> **Work required**
Restate word for word the entries below, starting with the line with "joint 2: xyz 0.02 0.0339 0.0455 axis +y" and continuing through the line with "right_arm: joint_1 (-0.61". Include both of those lines and no others.

[Opening Records for this task section]

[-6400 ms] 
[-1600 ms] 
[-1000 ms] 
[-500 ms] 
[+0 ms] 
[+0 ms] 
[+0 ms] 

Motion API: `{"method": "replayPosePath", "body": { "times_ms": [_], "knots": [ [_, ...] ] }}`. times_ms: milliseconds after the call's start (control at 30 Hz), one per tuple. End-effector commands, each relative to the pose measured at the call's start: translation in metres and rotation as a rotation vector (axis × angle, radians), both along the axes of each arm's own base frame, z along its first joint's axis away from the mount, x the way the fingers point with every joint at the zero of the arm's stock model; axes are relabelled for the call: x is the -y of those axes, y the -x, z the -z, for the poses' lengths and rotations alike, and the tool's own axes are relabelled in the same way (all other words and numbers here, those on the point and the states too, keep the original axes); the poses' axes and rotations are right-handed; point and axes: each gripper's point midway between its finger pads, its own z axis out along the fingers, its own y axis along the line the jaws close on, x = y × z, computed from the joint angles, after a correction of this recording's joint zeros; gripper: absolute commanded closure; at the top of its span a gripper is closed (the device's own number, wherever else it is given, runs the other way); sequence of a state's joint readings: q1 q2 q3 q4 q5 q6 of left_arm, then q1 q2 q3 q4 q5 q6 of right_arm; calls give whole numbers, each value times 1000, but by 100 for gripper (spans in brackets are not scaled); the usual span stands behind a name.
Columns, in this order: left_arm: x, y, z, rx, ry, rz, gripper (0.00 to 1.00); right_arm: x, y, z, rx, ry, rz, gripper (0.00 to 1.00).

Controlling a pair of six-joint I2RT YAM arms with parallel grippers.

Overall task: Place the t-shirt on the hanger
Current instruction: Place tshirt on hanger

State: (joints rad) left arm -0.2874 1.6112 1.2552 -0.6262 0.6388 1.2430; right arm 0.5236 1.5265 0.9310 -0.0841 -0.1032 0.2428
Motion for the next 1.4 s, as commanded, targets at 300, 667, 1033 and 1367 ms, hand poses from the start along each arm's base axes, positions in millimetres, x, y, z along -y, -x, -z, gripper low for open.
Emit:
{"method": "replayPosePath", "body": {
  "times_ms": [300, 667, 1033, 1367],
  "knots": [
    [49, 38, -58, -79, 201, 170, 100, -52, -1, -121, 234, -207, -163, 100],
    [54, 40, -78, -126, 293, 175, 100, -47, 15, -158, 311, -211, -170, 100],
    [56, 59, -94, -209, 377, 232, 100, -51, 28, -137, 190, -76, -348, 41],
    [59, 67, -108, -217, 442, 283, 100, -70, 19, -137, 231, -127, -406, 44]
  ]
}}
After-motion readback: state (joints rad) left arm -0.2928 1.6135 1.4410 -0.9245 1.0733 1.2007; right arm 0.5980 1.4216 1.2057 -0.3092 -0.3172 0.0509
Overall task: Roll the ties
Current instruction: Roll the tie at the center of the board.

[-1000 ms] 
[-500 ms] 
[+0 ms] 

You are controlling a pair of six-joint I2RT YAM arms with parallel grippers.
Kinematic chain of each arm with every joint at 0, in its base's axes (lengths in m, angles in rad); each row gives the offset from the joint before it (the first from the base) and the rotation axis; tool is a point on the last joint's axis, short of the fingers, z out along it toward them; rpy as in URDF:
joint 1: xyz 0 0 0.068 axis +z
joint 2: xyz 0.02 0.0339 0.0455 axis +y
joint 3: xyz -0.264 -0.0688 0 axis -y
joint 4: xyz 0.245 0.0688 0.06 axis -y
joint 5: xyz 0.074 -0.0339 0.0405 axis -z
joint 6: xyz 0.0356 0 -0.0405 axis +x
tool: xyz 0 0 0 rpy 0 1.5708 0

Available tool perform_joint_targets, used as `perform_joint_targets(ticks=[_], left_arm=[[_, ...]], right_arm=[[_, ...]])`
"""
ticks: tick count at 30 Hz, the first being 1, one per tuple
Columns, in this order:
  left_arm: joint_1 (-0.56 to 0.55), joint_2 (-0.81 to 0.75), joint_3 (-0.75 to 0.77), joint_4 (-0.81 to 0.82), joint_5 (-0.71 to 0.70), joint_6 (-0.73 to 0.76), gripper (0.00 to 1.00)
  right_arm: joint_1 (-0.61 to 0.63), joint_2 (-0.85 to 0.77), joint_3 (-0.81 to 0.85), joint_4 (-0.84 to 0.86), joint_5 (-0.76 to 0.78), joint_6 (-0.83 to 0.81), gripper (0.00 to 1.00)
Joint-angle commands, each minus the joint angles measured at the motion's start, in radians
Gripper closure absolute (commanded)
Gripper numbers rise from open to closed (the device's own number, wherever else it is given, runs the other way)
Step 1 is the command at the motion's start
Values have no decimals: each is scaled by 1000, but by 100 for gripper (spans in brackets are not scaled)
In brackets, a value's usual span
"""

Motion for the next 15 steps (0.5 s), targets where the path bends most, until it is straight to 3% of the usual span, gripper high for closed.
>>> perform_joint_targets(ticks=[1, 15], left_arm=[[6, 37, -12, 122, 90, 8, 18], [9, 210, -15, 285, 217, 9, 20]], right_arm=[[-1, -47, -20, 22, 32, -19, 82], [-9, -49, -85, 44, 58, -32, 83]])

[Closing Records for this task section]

> **Solved problem**
joint 2: xyz 0.02 0.0339 0.0455 axis +y
joint 3: xyz -0.264 -0.0688 0 axis -y
joint 4: xyz 0.245 0.0688 0.06 axis -y
joint 5: xyz 0.074 -0.0339 0.0405 axis -z
joint 6: xyz 0.0356 0 -0.0405 axis +x
tool: xyz 0 0 0 rpy 0 1.5708 0

Available tool perform_joint_targets, used as `perform_joint_targets(ticks=[_], left_arm=[[_, ...]], right_arm=[[_, ...]])`
"""
ticks: tick count at 30 Hz, the first being 1, one per tuple
Columns, in this order:
  left_arm: joint_1 (-0.56 to 0.55), joint_2 (-0.81 to 0.75), joint_3 (-0.75 to 0.77), joint_4 (-0.81 to 0.82), joint_5 (-0.71 to 0.70), joint_6 (-0.73 to 0.76), gripper (0.00 to 1.00)
  right_arm: joint_1 (-0.61 to 0.63), joint_2 (-0.85 to 0.77), joint_3 (-0.81 to 0.85), joint_4 (-0.84 to 0.86), joint_5 (-0.76 to 0.78), joint_6 (-0.83 to 0.81), gripper (0.00 to 1.00)

There is nothing further to this answer.